On 12/13/2021 7:55 PM, Richard Damon wrote:
> On 12/13/21 8:49 PM, olcott wrote:
>> On 12/13/2021 7:36 PM, André G. Isaak wrote:
>>> On 2021-12-13 18:09, olcott wrote:
>>>> On 12/13/2021 5:40 PM, André G. Isaak wrote:
>>>>> On 2021-12-13 16:25, olcott wrote:
>>>>>> On 12/13/2021 2:10 PM, André G. Isaak wrote:
>>>>>>> On 2021-12-13 11:37, olcott wrote:
>>>>>>>> On 12/13/2021 12:20 PM, André G. Isaak wrote:
>>>>>>>>> On 2021-12-13 11:10, olcott wrote:
>>>>>>>>>> On 12/13/2021 11:33 AM, André G. Isaak wrote:
>>>>>>>>>>> On 2021-12-13 09:33, olcott wrote:
>>>>>>>>>>>> On 12/13/2021 10:22 AM, André G. Isaak wrote:
>>>>>>>>>>>>> On 2021-12-13 08:50, olcott wrote:
>>>>>>>>>>>>>> On 12/13/2021 9:24 AM, André G. Isaak wrote:
>>>>>>>>>>>>>
>>>>>>>>>>>>>>> Your problem is that, despite the fact that you are
>>>>>>>>>>>>>>> talking about a theorem which concerns Turing Machines,
>>>>>>>>>>>>>>> you continue to think about things in terms of C programs
>>>>>>>>>>>>>>> and/or x86 programs which are very different animals from
>>>>>>>>>>>>>>> Turing Machines.
>>>>>>>>>>>>>>>
>>>>>>>>>>>>>>
>>>>>>>>>>>>>> As long as a C function is a pure function then it is a
>>>>>>>>>>>>>> computable function through the RASP model of computation
>>>>>>>>>>>>>> for every input that it derives an output.
>>>>>>>>>>>>>
>>>>>>>>>>>>> No C function is a computable function. Computable
>>>>>>>>>>>>> functions are a subset of *mathematical* functions. The
>>>>>>>>>>>>> word 'function' in C means something entirely different
>>>>>>>>>>>>> than the word 'function' in maths.
>>>>>>>>>>>>>
>>>>>>>>>>>>
>>>>>>>>>>>> A function f with domain D is said to be Turing-computable
>>>>>>>>>>>> or just computable if there exists some Turing machine
>>>>>>>>>>>> M = (Q, Σ, Γ, δ, q0, □, F) such that q0 w ⊢* Mqff(w), qf ∈ F
>>>>>>>>>>>> for all w ∈ D (Linz:1990:243)
>>>>>>>>>>>
>>>>>>>>>>> Which perfectly agrees with what I just said.
>>>>>>>>>>>
>>>>>>>>>>>> Olcott paraphrase of above machine definition: Machine M
>>>>>>>>>>>> begins at start state q0 on input w and transitions to qf as
>>>>>>>>>>>> a function of input w.
>>>>>>>>>>>
>>>>>>>>>>> Which is not a paraphrase of the above.
>>>>>>>>>>>
>>>>>>>>>>>> Linz says that machine M computes the function f(w).

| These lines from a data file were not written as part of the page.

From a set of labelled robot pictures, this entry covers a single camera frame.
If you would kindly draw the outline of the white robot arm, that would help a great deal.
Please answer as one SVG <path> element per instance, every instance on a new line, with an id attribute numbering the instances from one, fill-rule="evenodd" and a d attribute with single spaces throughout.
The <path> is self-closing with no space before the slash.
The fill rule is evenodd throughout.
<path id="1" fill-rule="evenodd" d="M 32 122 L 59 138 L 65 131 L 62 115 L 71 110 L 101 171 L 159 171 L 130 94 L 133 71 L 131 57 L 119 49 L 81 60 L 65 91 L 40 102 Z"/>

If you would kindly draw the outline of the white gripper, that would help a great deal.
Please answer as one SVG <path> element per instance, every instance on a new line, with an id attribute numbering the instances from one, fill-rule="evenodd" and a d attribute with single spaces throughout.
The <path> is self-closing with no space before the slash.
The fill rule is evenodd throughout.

>>>>>>>>>>> Yes, machine M *computes* function f(w). This does not mean
>>>>>>>>>>> that machine M is a function. It is not. It is an algorithm.
>>>>>>>>>>> The whole point of my post was to try to get you to actually
>>>>>>>>>>> grasp the distinction between a function and an algorithm
>>>>>>>>>>> which computes that function. The two are not the same thing.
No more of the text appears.